# Exercise details
Print, exactly as they stand, the lines from the start of the listing to the line containing "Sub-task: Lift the", inclusive.

# Provided material
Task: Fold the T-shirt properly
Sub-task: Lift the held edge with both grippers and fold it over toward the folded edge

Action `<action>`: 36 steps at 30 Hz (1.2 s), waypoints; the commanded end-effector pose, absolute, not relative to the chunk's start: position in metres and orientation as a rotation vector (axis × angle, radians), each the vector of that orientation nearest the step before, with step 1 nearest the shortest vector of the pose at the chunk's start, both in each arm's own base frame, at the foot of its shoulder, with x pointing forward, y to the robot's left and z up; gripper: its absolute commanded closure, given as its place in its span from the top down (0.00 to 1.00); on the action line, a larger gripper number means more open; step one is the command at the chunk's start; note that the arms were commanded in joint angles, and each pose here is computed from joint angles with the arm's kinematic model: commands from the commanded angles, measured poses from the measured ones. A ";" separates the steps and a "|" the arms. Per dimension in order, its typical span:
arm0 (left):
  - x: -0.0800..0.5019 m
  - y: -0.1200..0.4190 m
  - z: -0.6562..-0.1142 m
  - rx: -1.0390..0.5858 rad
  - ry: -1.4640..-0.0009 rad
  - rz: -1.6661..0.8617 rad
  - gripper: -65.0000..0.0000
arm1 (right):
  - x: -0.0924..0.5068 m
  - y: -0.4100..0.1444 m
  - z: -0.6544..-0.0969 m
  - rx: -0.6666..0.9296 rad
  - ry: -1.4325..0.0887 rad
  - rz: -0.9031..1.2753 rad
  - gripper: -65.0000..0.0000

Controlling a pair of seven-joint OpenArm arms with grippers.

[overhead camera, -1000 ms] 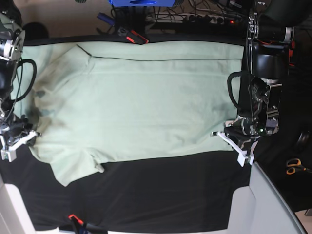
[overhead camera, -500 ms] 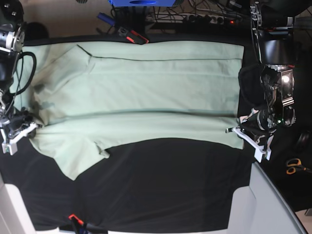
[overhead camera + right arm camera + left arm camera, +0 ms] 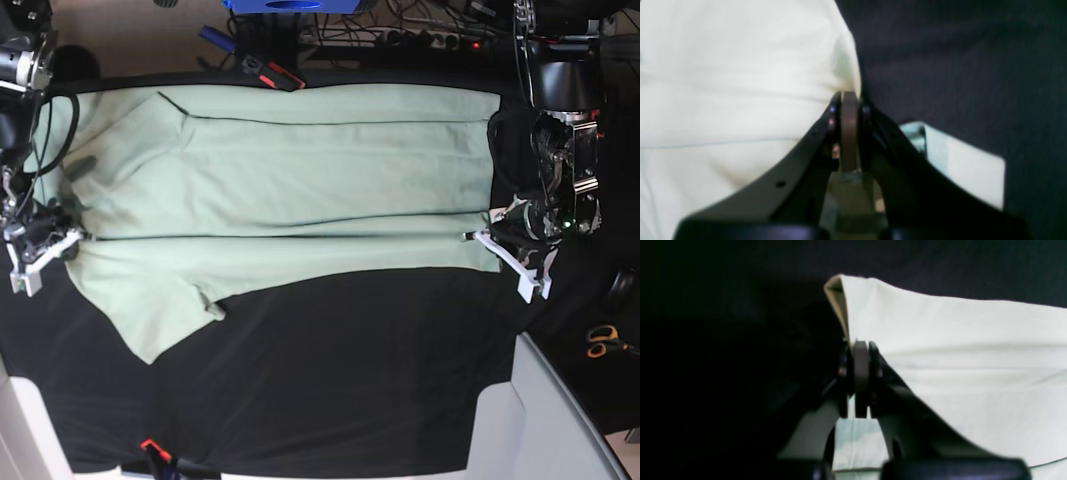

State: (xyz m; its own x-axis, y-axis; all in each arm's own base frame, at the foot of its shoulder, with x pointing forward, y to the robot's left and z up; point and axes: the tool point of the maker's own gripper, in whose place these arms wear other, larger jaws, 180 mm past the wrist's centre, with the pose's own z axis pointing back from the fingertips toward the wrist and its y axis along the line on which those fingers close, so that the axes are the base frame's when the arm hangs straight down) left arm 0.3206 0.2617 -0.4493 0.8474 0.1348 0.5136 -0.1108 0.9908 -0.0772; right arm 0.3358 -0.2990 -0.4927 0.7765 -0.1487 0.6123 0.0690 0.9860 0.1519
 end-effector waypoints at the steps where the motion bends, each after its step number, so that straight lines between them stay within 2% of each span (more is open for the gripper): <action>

# Task answer
Task: Fold the T-shirt properly
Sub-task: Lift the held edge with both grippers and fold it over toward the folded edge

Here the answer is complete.